The Emperor meant Kira Carsen's past. According to the story, the Hero of Tython learns Kira comes from a Sith family, and as a child she was a Child of the Emperor—a specially prepared infiltrator over whom the Emperor could seize control. During the battle for Tython, that nearly cost the Hero dearly.
"She's an excellent companion," I said. "Good with a blade, and capable in the Force."
"And only that?" the Emperor said doubtfully.
"Out of all the other companions, she was the only one who was a girl," I noted. "And she was pretty cute… back then."
Valkorion smirked.
"The flesh is weak," he said with clear subtext. "And feelings cloud the mind. I learned that on Zakuul, after I abandoned the use of Voices."
"Why was it necessary to use Voices?" I asked—a question that had interested me for a long time.
"Even with my power, one cannot be in two places at once," the Sith answered. "Though the Sith Empire disappointed me, I could not leave them without oversight. Otherwise they would have butchered the galaxy. But I could not abandon the Eternal Empire I was creating either. So I had to use Voices."

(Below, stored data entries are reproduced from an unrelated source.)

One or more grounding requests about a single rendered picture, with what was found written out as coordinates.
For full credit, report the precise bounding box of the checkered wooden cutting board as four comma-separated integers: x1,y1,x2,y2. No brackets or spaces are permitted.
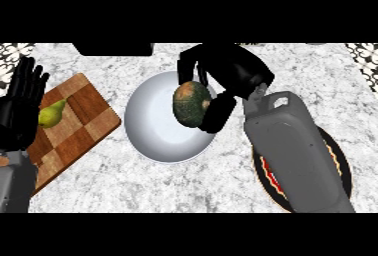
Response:
25,72,124,197

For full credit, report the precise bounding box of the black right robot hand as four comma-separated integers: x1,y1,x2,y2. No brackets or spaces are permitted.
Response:
176,43,276,135

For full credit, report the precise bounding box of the black flat appliance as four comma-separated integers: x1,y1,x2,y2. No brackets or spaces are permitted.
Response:
72,43,155,57

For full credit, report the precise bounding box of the black red patterned plate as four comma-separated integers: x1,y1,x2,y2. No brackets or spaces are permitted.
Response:
251,125,354,213

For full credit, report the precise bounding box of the green pear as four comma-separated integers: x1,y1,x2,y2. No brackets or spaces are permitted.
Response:
37,99,68,129

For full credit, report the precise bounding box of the white bowl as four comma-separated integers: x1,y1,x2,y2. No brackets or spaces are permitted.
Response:
124,70,220,164

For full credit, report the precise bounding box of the green orange squash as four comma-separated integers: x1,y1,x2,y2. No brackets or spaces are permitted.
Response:
171,80,214,129

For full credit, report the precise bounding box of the black white patterned tile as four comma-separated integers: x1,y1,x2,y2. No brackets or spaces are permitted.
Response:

"But they couldn't withstand your power," I said. "Wouldn't it have been simpler to create clones of yourself? And inhabit them?"
Valkorion looked at me with interest.
"A wise thought," he judged. "But creating a body suitable to contain all my might—even with Sith alchemy—is no simple task. In essence, the Voices the Hero of Tython killed were clones. And unfortunately," the Sith continued, "my former Wrath, Lord Scourge, made an effort to destroy my cloning laboratory."
"He knew its location?" I asked, surprised. Sure, by the novel Revan, Scourge grew close to the Emperor—but to trust him that much…
As if reading my thoughts, Vitiate continued.
"After Revan's second captivity, in which Scourge aided me, I rewarded him with immortality," the Sith said. "Experimental technology. A great deal of rage, sorcery, and Sith alchemy."
"If I recall, you succeeded," I remembered.
"On the third attempt—yes," Vitiate said coldly. "The technology was unrefined."
The hair on the back of my neck stood up.
"You cloned Scourge?"
"Exactly," the ghost nodded. "I could not rely on success at once, so, seeing the first body die, I created a second. But it too began to die with time. Then I realized the cloned body, created through Sith alchemy, had to be fed by the dark side. That's why the third Scourge lived in constant rage." A nasty, repulsive smile of a self-satisfied maniac appeared on the ghost's face. "It was amusing… Watching him spend three hundred years using the dark side just to stay alive. The more often he turned to the dark side, the more his body broke down. Each time he had to plunge into rage so deep that by the time of the Eternal Empire's invasion he went mad, flooding the world he chose to live on with his fury."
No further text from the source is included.